Cette incompétence généralisée est conforme à celle d’un président qui favorise délibérément le désordre. Javier Milei valide l'inaction face aux problèmes les plus urgents. La liste de cette passivité comprend le manque d'aide pour la tornade qui a dévasté Bahía Blanca, l'indifférence face aux inondations à Concordia, l'apathie face à la tempête qui a touché 68 quartiers de Buenos Aires, le refus de livrer des médicaments oncologiques, la paralysie du face à l'accident de train à Palerme et au manque d'attention concernant le manque de gaz. Le point culminant de cette immobilité a été le manque de vaccins, de réactifs ou de campagnes publicitaires face à la pire épidémie de dengue de l’histoire.

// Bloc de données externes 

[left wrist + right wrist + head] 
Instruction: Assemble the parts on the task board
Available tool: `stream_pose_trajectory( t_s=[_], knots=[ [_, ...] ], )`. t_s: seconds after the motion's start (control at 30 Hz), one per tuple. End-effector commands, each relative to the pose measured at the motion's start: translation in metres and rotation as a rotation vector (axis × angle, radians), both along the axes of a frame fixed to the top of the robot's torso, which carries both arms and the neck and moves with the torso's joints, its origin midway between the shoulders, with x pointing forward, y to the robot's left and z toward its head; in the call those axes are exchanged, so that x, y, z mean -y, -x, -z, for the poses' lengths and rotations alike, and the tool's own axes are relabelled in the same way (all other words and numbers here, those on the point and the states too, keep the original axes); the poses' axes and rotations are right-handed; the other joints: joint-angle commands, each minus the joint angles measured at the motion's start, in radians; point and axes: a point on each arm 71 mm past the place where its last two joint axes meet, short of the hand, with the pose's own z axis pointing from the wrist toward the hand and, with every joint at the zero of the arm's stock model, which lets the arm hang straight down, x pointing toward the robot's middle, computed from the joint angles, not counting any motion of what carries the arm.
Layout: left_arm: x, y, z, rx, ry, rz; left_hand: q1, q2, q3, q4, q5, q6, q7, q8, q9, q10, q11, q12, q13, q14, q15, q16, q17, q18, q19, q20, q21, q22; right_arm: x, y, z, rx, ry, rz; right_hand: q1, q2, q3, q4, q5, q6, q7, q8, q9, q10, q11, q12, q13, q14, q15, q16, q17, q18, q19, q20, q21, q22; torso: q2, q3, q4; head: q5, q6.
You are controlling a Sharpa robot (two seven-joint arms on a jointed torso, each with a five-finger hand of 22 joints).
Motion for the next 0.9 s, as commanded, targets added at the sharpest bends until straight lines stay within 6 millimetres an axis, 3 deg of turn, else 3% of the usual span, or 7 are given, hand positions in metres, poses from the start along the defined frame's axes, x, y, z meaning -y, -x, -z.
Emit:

Cette indolence confirme l'idéologie anarcho-capitaliste d'un président qui prône la « destruction de l'État de l'intérieur ». Il se voit comme un Terminator embarqué dans cet objectif et expérimente avec des millions d'Argentins les absurdités de son inspirateur américain (Rothbard). Ce parrain a conçu toutes les folies évoquées lors de la campagne électorale (comme le droit des parents d'abandonner leurs enfants pour les inclure dans la sphère marchande).

Le délire consistant à ordonner à l’administration d’un pays de le démolir n’est plus l’essai libertaire amusant d’une ville du New Hampshire. Là, le gouvernement fut dissous et la ville détruite par une invasion d’animaux. Javier Milei crée le même chaos étatique, mais dans un pays de taille moyenne qui fait partie du G20 et visite le G7.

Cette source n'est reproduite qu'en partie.